The emergence of Covid-19 has forced all of us to change the way we conduct our lives. For nearly a year, people in every circumstance and walk of life have dealt with an invisible threat to the health of family, friends, and neighbors, as well as the distress imposed by economic uncertainties.
While there is encouraging news about COVID vaccines, daily life continues to be challenging as infections again surge. We still need what some military sources call “mental armor” to cope and carry on, to remain resilient and adaptable.

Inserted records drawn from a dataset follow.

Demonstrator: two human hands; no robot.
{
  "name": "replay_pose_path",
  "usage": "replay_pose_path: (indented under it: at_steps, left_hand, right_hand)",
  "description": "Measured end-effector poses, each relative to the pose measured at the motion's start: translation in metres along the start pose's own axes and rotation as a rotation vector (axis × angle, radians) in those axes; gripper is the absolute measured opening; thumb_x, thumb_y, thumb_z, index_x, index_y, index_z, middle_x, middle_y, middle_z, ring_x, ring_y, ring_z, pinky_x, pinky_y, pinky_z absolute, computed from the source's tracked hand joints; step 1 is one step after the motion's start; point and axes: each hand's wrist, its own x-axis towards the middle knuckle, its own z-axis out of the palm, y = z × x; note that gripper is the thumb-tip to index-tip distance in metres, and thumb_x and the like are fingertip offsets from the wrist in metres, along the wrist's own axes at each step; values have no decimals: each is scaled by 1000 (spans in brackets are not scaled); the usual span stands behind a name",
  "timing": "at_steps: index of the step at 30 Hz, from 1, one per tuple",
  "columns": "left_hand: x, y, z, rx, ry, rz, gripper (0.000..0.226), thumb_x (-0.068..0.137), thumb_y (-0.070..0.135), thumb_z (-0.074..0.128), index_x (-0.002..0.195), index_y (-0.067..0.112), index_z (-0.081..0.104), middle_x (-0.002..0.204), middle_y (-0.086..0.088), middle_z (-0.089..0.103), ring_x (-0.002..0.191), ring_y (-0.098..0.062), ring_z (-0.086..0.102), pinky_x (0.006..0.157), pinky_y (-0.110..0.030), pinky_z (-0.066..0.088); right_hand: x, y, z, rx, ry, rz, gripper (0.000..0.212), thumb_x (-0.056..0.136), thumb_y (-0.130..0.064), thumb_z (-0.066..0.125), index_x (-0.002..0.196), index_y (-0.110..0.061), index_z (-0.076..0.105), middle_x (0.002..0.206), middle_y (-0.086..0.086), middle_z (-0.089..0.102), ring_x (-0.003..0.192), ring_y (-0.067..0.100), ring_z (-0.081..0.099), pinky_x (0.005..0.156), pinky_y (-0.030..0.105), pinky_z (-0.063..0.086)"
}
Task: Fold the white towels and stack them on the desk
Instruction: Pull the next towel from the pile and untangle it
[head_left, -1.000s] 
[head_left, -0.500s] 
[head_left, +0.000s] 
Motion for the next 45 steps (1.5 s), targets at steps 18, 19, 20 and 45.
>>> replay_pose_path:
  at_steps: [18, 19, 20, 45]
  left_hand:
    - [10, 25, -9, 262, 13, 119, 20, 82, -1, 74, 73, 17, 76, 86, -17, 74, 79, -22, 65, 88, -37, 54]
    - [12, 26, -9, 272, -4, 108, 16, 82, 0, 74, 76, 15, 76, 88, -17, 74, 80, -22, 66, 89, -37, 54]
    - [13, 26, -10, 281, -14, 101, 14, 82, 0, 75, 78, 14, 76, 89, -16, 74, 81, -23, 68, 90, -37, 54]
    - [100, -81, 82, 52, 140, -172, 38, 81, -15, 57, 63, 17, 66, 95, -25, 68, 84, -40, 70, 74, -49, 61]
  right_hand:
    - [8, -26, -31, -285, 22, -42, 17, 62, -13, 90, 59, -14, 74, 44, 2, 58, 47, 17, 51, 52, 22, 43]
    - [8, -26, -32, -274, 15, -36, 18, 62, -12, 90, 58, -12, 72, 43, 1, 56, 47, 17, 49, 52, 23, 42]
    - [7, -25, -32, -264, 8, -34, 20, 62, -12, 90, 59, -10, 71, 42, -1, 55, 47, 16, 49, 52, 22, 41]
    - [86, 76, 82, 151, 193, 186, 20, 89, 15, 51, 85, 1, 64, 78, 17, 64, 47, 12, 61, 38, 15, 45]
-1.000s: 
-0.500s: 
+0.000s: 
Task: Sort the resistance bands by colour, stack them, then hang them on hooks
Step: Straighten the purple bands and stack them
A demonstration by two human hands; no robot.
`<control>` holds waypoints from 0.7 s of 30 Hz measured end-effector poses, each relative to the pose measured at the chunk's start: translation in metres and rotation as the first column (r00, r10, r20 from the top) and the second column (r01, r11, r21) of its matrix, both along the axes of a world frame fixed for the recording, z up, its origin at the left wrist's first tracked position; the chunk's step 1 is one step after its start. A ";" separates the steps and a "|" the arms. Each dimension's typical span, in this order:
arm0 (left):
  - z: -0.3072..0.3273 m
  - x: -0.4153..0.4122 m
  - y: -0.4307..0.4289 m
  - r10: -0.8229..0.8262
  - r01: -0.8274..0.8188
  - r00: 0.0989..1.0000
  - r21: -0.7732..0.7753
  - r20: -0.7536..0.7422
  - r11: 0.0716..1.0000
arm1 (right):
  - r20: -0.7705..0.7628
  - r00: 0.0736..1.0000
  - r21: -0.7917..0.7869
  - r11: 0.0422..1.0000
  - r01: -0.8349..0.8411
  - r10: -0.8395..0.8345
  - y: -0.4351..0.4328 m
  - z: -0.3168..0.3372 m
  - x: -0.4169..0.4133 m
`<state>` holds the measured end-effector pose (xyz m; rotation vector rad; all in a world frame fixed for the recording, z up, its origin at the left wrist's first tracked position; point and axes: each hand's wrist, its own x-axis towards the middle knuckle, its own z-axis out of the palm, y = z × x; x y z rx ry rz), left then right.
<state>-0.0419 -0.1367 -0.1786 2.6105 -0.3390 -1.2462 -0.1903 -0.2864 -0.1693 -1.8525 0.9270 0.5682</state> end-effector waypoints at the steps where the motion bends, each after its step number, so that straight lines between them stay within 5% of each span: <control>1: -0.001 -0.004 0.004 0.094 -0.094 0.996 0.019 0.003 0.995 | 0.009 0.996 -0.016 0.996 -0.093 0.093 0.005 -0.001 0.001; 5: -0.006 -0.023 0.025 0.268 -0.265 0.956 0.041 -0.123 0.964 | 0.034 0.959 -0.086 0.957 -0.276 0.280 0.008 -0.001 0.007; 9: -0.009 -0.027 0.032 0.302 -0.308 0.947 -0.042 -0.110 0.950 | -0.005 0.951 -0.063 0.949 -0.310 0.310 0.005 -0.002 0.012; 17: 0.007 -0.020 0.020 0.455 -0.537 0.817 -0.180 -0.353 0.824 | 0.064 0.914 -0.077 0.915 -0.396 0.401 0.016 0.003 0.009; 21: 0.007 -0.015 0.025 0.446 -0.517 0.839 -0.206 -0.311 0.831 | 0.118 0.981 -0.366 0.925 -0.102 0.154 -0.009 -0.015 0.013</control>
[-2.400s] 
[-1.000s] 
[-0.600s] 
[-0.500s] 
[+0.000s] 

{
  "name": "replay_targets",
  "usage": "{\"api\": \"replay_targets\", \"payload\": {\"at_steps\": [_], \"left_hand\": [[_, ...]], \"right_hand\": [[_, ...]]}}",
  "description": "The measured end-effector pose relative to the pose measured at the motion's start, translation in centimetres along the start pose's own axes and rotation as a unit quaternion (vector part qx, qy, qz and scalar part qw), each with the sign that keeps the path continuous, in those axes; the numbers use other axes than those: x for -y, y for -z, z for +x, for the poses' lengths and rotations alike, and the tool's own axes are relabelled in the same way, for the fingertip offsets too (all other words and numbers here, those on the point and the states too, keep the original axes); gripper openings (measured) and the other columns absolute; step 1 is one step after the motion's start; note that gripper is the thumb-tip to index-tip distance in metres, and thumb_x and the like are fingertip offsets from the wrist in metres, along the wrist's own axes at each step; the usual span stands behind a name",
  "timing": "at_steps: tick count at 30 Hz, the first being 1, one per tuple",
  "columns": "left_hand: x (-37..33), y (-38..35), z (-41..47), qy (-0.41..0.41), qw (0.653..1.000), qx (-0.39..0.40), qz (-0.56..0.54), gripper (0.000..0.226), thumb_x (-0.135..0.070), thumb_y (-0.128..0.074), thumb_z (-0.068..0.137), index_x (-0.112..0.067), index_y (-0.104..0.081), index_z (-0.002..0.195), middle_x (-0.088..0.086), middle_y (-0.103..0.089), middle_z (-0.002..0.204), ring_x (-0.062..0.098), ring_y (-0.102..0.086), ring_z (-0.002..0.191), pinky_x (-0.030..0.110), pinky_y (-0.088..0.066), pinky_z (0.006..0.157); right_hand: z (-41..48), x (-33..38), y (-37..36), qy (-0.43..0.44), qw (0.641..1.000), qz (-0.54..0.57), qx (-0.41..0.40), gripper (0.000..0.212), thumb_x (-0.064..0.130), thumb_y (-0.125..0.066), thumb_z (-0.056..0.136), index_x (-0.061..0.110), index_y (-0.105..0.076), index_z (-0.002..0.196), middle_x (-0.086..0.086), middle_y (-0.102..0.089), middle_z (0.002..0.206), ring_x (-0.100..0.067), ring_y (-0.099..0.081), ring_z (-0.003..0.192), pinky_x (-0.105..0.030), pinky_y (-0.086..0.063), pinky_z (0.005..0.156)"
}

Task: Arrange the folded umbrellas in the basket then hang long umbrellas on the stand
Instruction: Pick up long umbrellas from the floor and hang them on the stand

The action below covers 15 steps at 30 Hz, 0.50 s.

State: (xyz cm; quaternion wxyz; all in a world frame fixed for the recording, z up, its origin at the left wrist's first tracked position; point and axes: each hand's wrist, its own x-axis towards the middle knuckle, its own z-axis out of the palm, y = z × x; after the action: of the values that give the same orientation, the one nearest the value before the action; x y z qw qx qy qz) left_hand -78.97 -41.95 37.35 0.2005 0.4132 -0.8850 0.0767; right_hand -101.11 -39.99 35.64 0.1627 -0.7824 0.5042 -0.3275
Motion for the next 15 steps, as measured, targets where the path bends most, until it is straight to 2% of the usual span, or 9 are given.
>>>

A key component of my own mental armor is meditation, which I use to mask the “noise” of the daily news and other distractions. I use both inner-focused meditation techniques and outwardly directed practices to help me to focus and “clear the decks.”
The second component is finding a purpose beyond my own immediate concerns. As psychiatrist and concentration camp survivor Viktor Frankl wrote in Man’s Search for Meaning “Those who have a ‘why’ to live, can bear with almost any ‘how.’” I also adhere to ideas expressed in Mihaly Csikszentmihalyi’s Flow: The Psychology of Optimal Experience: “It is by being fully involved with every detail of our lives, whether good or bad, that we find happiness, not by trying to look for it directly.” For me, this means being clear about my intentions, setting goals slightly above my ability and engaging in physical activity. I see these philosophies at work when I run marathons and climb mountains to raise money for cancer research and in my commitment to financially support an Asian researcher. Fighting cancer has profound personal meaning for me.
Finally, I find the Stoic philosophy helpful. Epictetus (50 A.D.–135 A.D.) wrote that, “Some things are within our control and others not.” The Greek philosopher consistently considered the capacity for choice and the limits of “volition,” writing, “There is only one way to happiness and that is to cease worrying about things which are beyond the power of our will.”